What I observed from customers:
- Sessions often stretched for hours, with repeated clarification on what each competency meant and how to select the right ones for the role.
- They would often override suggested competencies. This is behaviour we want to discourage. Their judgement might compromise the validity of the assessments generated. Guardrails around the self serve experience are essential.
The solution:
I introduced an AI chat agent within the experience, enabling users to ask questions, refine competencies, and shape assessments around their ideal candidate persona for the role.
This reduces reliance on expert support while helping maintain the quality and validity of assessments.
Insight #3
Describing competencies in tangible candidate profiles that give customers a clear picture of their ideal candidate.
It can be difficult for users to visualise how a candidate may perform in the role based solely on a list of selected competencies. Translating these competencies into a description makes the assessment criteria more tangible to evaluate
Solution:
Through back and fourth discussion with engineers, I introduced a candidate persona summary on the competencies page that describes the ideal candidate persona in plain language.
The hypothesis was that by making the persona more visible and understandable, users could make more informed decisions about which competencies to adjust.

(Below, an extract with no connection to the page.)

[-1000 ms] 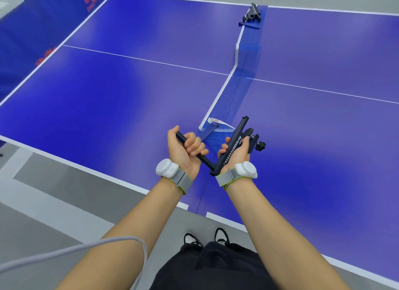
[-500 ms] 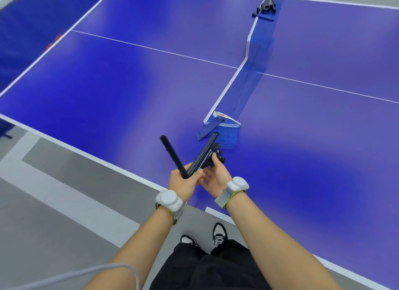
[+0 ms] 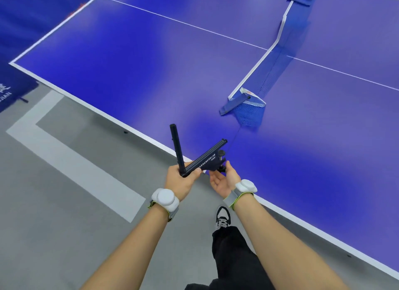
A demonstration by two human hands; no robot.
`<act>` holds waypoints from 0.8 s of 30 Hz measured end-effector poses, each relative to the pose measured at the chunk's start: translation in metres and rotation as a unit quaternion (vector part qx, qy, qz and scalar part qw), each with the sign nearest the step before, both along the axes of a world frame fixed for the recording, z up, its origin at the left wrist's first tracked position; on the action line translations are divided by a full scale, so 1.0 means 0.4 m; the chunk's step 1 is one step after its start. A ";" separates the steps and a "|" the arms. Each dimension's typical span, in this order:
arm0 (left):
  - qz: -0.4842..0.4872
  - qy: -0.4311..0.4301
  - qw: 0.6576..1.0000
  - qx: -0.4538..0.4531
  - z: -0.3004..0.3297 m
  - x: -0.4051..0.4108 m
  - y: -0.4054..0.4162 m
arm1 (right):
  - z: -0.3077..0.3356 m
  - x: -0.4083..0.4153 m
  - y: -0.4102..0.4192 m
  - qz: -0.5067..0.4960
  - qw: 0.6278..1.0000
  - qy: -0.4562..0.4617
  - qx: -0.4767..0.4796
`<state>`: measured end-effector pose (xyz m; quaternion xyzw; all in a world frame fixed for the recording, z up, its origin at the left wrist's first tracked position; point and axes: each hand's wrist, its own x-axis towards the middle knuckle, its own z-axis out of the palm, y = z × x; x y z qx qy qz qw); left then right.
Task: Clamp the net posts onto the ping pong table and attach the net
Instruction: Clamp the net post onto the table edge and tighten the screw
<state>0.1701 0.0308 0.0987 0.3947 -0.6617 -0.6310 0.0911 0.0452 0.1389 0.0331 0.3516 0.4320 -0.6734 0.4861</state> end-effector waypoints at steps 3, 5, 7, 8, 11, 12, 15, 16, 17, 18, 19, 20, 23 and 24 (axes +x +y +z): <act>-0.024 0.028 0.999 -0.026 -0.004 0.075 0.019 | -0.035 0.060 0.009 0.012 1.000 0.014 -0.001; -0.030 0.037 0.998 -0.036 -0.019 0.123 0.030 | -0.044 0.092 0.020 0.021 0.999 0.024 -0.003; -0.005 0.060 0.998 -0.020 -0.033 0.168 0.044 | -0.054 0.123 0.034 0.020 0.999 0.038 -0.015; 0.012 0.071 0.997 -0.001 -0.039 0.185 0.055 | -0.067 0.140 0.042 0.017 0.998 0.047 -0.022; 0.035 0.073 0.997 0.016 -0.087 0.234 0.081 | -0.106 0.199 0.062 0.007 0.999 0.045 -0.029; 0.040 0.071 0.997 0.010 -0.108 0.248 0.089 | -0.127 0.218 0.072 0.008 0.998 0.046 -0.029; 0.049 0.080 0.995 -0.021 -0.170 0.271 0.114 | -0.212 0.259 0.086 0.024 0.995 0.084 -0.043; 0.058 0.081 0.995 -0.031 -0.180 0.279 0.116 | -0.224 0.272 0.085 0.031 0.994 0.095 -0.046; 0.067 0.083 0.993 -0.044 -0.210 0.286 0.124 | -0.251 0.286 0.083 0.032 0.992 0.109 -0.058; 0.076 0.088 0.992 -0.055 -0.243 0.293 0.134 | -0.290 0.295 0.085 0.029 0.990 0.124 -0.068; 0.078 0.095 0.990 -0.068 -0.280 0.292 0.139 | -0.336 0.296 0.084 0.022 0.987 0.139 -0.083; 0.084 0.106 0.988 -0.081 -0.329 0.284 0.141 | -0.389 0.290 0.079 0.016 0.983 0.155 -0.099; 0.098 0.157 0.975 -0.122 -0.437 0.260 0.135 | -0.508 0.263 0.052 0.015 0.969 0.202 -0.140; 0.095 0.181 0.969 -0.136 -0.462 0.253 0.137 | -0.544 0.249 0.040 0.016 0.962 0.226 -0.155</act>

Combined with the AI agent, users could simply tell Jas what they wanted. For example, "I want the ideal candidate to be more team-player focused", and Jas would adjust the competencies accordingly.

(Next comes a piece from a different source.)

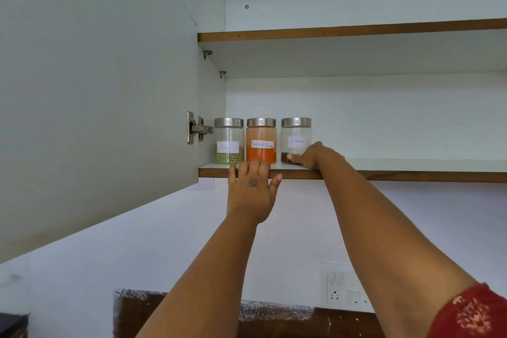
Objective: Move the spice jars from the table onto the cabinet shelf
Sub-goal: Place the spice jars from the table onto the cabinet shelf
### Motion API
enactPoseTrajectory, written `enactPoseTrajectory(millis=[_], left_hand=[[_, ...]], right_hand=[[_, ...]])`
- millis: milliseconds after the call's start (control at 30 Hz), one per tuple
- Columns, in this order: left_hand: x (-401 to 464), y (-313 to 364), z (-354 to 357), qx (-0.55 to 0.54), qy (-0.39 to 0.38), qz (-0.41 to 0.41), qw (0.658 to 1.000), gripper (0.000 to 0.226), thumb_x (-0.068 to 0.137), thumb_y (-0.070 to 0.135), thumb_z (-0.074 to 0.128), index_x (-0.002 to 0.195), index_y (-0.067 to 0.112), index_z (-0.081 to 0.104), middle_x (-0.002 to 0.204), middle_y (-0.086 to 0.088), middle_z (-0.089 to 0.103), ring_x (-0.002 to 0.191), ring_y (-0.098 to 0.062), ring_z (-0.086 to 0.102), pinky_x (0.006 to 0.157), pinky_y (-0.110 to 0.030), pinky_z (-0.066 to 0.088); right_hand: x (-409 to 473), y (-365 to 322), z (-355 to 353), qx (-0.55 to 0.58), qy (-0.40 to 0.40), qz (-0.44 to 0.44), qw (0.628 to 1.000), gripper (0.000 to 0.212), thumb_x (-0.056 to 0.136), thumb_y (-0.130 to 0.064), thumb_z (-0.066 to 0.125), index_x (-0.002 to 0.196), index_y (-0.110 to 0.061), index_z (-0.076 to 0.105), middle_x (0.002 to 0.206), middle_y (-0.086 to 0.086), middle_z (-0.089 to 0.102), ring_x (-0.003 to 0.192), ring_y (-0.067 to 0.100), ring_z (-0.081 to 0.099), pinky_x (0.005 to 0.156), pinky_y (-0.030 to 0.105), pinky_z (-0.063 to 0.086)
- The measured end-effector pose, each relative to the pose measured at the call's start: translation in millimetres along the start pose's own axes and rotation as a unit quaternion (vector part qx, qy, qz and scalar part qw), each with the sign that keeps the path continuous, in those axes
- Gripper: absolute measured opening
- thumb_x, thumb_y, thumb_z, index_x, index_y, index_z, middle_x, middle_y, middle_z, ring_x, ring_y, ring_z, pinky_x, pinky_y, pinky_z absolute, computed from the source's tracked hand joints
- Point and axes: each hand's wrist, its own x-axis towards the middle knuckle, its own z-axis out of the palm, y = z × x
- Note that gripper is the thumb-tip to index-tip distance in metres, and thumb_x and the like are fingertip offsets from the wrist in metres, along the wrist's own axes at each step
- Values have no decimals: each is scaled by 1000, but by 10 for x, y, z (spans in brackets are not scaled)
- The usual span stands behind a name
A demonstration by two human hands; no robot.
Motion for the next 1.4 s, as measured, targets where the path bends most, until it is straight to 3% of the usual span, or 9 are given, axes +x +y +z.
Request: enactPoseTrajectory(millis=[467, 733, 900, 1000, 1100, 1167, 1233, 1300, 1400], left_hand=[[5, -3, -14, 13, -27, -1, 1000, 47, 100, 51, 23, 131, 23, 45, 128, 2, 48, 120, -21, 41, 117, -44, 15], [29, -7, -36, 9, -44, 2, 999, 48, 101, 51, 23, 133, 22, 43, 132, 1, 45, 124, -21, 40, 118, -46, 12], [62, -21, -94, 20, -74, 7, 997, 49, 100, 52, 23, 134, 22, 41, 133, -1, 43, 125, -22, 38, 115, -46, 18], [140, -4, -193, 31, -91, 11, 995, 48, 100, 53, 26, 130, 20, 45, 131, -3, 46, 122, -22, 40, 107, -44, 29], [145, 49, -318, 35, -135, 2, 990, 50, 100, 50, 33, 138, 18, 40, 138, -6, 43, 129, -25, 36, 112, -45, 26], [-18, 82, -356, 50, -140, 17, 989, 58, 100, 46, 39, 149, 17, 26, 149, -8, 33, 138, -27, 28, 117, -44, 21], [-309, 144, -332, -5, -124, 1, 992, 69, 98, 45, 43, 154, 17, 14, 159, -9, 17, 145, -28, 17, 120, -44, 15], [-712, 243, -286, -87, -112, -35, 989, 75, 95, 49, 46, 154, 16, 12, 161, -9, 13, 145, -29, 17, 119, -44, 17], [-1416, 421, -130, -125, -163, -49, 978, 80, 91, 51, 50, 153, 13, 14, 158, -12, 18, 142, -32, 22, 116, -44, 25]], right_hand=[[27, 17, 8, -22, -2, -20, 1000, 82, 79, -68, 60, 137, -13, 40, 131, 12, 55, 117, 30, 53, 104, 45, 41], [-72, 38, -3, -32, 44, -14, 998, 104, 67, -75, 66, 141, -15, 26, 134, 10, 54, 120, 31, 54, 93, 41, 44], [-308, 162, 20, -80, 156, -81, 981, 74, 89, -68, 39, 142, -17, 33, 134, 12, 52, 119, 33, 54, 88, 42, 46], [-548, 328, 117, -156, 237, -116, 952, 62, 96, -57, 21, 123, -15, 56, 110, 8, 62, 99, 27, 58, 79, 38, 38], [-851, 466, 219, -139, 247, -126, 951, 56, 99, -52, 22, 123, -20, 61, 117, 6, 62, 115, 27, 52, 104, 43, 30], [-1045, 575, 270, -109, 227, -151, 956, 52, 98, -51, 31, 140, -24, 46, 142, 5, 47, 138, 27, 32, 117, 45, 18], [-1235, 712, 331, -62, 216, -178, 958, 59, 97, -49, 40, 149, -24, 32, 156, 4, 28, 147, 26, 15, 118, 45, 19], [-1504, 936, 525, -8, 244, -153, 957, 60, 94, -47, 48, 147, -20, 35, 155, 8, 30, 145, 28, 21, 118, 45, 21], [-2084, 1517, 1132, 39, 245, 34, 968, 56, 93, -42, 49, 142, -17, 38, 146, 15, 37, 139, 31, 29, 116, 46, 23]])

Transforming the experience truly end-to-end
To make the experience truly end-to-end, hiring teams can start linking the interviews to their jobs so it’s ready to go
Jobs are often stored in hiring team’s ATS like Workday, SuccessFactors.
Thanks to integrations, hiring teams can link it to their jobs immediately after creation.
Visual language
A visual language that strikes a balance between AI innovation and warmth.
Sapia.ai is built on AI, but our brand is grounded in humanity, ethics, and fairness.
I have tightened the visual language across the product, using Sapia.ai’s brand pink and purple, complemented by subtle gradients and thoughtful motion.
The result is a branding that feels modern, while remaining approachable and trustworthy.
Measuring impact
Because this project is still ongoing, I was unable to obtain metrics for its success.
However these are metrics I propose to track for release:
- Time reduced to finish the interview creation process. Right now it’s sitting at ~35 minutes. The aim is to reduce to less than 20 minutes.
- AI chat adoption, questions asked and actions taken. By measuring this tells us the trust level from customers. If changes are frequent, this signals that something needs to be done to increase trust.
- Time spent per step: If they’re spending a significant time on a step, then that might mean we would need to do more refinements.
- Quality of hire and interviews produced: Continuously checking in with customers and our People Science team to assess interview quality and hiring outcomes.